Virtualizables in RPython

Dear developers, I am currently working on my Masters thesis about optimizations for SPy (Squeak VM written using the RPython toolchain). I am planning to devote one or two chapters to the issue of virtualizable objects in a VM like SPy (and also in SPy in particular). Since there is not much documentaion on virtualizables available, I would appreciate your input. I want to collect details about the underlying concept, and also about the specific implementation in the RPython JIT. For example, was this concept first introduced in Pypy, or is it an older idea? How exactly does the optimizer decide which objects can be virtualized, and which can not? I would also appreciate pointers to relevant parts of the Pypy source code, which is probably the best documentation as of now. Thank you and best regards, Anton

Hi Anton, On 24 April 2014 12:38, Anton Gulenko <anton.gulenko@student.hpi.uni-potsdam.de> wrote:
We first need to clarify some details. Are you talking about "virtualizables", or "virtuals"? These are two very different concepts. The latter is a very strong form of escape analysis, and probably the single most efficient concept we have in the RPython JIT. The former, on the other hand, is more of a hack that was added at some point in time, and that we're trying to remove --- unsuccessfully so far, because it gives slighty better results than virtuals only, for the specific use case where it works. I'm unsure which one you're talking about: only the frame object is a "virtualizable", and it's not the job of the optimizer to decide that; it's explicitly marked in the jitdriver. See https://pypy.readthedocs.org/en/latest/jit/virtualizable.html . On the other hand, if you're talking about "virtuals", then indeed we have code in the optimizer to handle them. It's some kind of escape analysis leading to allocation removal. A bientôt, Armin.
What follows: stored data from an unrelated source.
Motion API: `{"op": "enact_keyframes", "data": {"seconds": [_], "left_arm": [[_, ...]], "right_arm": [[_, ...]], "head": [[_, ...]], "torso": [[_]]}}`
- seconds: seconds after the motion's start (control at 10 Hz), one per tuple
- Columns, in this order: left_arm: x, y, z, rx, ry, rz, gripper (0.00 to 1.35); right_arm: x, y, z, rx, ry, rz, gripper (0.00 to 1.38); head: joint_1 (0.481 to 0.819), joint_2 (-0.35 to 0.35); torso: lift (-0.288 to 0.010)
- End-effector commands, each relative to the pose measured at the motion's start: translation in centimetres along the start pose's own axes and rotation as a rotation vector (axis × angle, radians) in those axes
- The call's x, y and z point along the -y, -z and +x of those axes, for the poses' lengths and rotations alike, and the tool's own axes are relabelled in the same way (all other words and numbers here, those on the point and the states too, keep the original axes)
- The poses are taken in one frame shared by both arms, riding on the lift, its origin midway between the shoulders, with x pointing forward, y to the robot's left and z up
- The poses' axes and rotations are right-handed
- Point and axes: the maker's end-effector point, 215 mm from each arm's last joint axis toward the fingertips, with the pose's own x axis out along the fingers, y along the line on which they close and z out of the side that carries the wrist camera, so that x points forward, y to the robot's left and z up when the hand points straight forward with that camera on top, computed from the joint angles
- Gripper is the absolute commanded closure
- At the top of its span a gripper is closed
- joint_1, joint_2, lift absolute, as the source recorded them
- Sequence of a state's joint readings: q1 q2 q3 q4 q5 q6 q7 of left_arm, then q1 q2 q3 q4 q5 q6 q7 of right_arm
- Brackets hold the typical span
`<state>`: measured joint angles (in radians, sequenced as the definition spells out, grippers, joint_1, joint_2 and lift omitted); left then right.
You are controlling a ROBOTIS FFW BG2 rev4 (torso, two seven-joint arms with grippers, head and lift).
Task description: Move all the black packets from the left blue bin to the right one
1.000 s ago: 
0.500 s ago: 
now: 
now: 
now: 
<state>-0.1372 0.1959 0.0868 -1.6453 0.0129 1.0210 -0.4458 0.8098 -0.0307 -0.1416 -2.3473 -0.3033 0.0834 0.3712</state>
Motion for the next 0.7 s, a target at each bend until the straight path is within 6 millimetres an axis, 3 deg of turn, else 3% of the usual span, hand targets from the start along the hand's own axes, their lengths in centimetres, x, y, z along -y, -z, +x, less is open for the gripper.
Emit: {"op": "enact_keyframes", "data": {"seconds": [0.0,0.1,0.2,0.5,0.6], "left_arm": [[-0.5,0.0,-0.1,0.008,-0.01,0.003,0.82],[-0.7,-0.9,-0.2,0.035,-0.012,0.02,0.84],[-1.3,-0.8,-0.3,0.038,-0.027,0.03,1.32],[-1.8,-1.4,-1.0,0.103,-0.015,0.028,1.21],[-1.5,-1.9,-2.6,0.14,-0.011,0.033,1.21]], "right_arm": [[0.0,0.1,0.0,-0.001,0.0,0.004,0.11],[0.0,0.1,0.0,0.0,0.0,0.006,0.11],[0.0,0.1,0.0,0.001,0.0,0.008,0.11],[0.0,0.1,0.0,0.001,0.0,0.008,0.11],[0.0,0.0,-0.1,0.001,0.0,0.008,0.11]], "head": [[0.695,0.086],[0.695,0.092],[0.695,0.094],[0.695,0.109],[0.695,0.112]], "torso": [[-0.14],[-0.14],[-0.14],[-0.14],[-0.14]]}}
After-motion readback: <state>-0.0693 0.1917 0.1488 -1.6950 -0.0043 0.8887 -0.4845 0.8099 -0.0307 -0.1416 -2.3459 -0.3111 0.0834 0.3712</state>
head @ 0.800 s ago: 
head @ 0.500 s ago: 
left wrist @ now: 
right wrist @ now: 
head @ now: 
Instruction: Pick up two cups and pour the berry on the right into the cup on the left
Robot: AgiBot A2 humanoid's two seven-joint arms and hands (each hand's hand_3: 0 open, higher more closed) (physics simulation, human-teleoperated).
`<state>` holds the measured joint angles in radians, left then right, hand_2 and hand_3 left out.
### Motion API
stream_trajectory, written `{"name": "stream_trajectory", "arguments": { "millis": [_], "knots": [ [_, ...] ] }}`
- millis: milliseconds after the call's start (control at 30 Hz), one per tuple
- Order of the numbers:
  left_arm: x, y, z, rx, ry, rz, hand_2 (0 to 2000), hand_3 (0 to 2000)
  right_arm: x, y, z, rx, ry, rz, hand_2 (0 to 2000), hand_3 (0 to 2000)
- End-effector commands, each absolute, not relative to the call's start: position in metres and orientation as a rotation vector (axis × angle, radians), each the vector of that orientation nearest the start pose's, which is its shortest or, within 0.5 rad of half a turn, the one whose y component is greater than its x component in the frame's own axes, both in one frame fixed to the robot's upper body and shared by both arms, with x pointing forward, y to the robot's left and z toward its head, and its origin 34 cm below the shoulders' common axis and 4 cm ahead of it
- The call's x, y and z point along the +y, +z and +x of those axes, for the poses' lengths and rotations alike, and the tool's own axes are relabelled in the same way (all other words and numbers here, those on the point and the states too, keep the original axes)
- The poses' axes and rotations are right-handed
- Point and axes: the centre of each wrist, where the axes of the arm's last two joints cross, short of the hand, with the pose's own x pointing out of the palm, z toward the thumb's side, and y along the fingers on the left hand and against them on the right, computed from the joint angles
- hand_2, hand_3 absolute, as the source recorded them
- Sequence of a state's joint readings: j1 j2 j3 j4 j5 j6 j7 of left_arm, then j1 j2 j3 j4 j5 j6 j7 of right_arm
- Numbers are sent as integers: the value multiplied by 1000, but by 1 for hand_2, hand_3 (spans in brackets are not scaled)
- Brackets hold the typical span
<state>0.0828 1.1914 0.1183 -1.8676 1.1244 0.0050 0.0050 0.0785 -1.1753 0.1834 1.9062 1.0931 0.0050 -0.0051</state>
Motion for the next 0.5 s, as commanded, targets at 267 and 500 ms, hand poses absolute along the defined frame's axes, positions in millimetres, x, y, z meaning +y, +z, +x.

Dear Armin, thank you for your reply! I was not aware of the distinction between virtuals and virtualizables. It's a good start to have that covered ;) I thought marking frame objects as virtualizables was a necessary input for the optimizer, because it cannot decide everything on its own. Since you are calling virtualizables a hack, it seems the optimizer SHOULD be able to handle frame objects without additional hints. Could you explain why it is not able to do so? My original question was referring to virtuals, but I thought that frame objects were part of that. Now that I know of the distinction, I would like to understand both concepts in detail, and how they interact. I'm not sure how much of this I can ask you to describe to me - probably I should just read and debug the according code? Any suggestions? The motivation for this exercise is that the Spy VM is producing JIT traces that I (we) did not understand. For example, changes in the VM that seemed totally unrelated, were breaking the "virtualizablility" of frame objects (or parts of them), like by setting the program counter on each loop execution (inside the trace!). I'm not sure if this was unwanted behavior on behalf of the optimizer, but it seemed pretty non-deterministic, and I would like to understand the mechanism well enough to troubleshoot and optimize these traces. Best, Anton 2014-04-26 9:10 GMT+02:00 Armin Rigo <arigo@tunes.org>:

Maybe it's useful to add that even without any changes to the SPy VM, frame objects in loops are nicely virtualized in the tests (where they are executing at a stack depth of 1), but already if we execute the loop at a stack depth of 4 or 5, some frame attributes (but only some, like the PC) suddenly appeared in the trace and were written all over... Frames failed to virtualize entirely at a stack depth of ~100 Part of these questions is that we're trying to understand why this occurs. cheers, -Tim On 28 April 2014 14:30, Anton Gulenko <anton.gulenko@student.hpi.uni-potsdam.de> wrote:

Hi Tim, On 29 April 2014 13:22, Tim Felgentreff <timfelgentreff@gmail.com> wrote:
We might again talk past each other. What I believe I understand behind what you're saying: you're looking at the outermost frame (the one in which the looping occurs). This frame is not a virtualizable (because you don't have any), and is also not a virtual (because it already exists before the loop). However, in simple examples, the optimizer is able to remove all writes of the PC to it. But in larger examples, these writes show up again. Is that correct? This is expected so far. The writes to a normal, pre-existing object (the frame) can be delayed but only partly. I think that Topaz uses a hack for now to force the write of the PC to be delayed more: instead of writing the PC as an integer, it writes it as a small object containing an integer --- every time a new object. This is really a hack but it should solve the problem for now. You should discuss with Alex Gaynor if this hack turned out to work in the long run or if he eventually had to give it up and replace it with something else (like virtualizables). If your original question is precisely that you did all this already and want to learn more about virtualizables, then I'm sorry :-) Reading your original questions again seem to show some confusion (which might be on my side too). In two words, a virtualizable object is not virtual at all; it's just an object in which some specific fields are specially marked as "delayed", like the PC --- which can then be a regular integer, without the need for the small container object hack described above. A bientôt, Armin.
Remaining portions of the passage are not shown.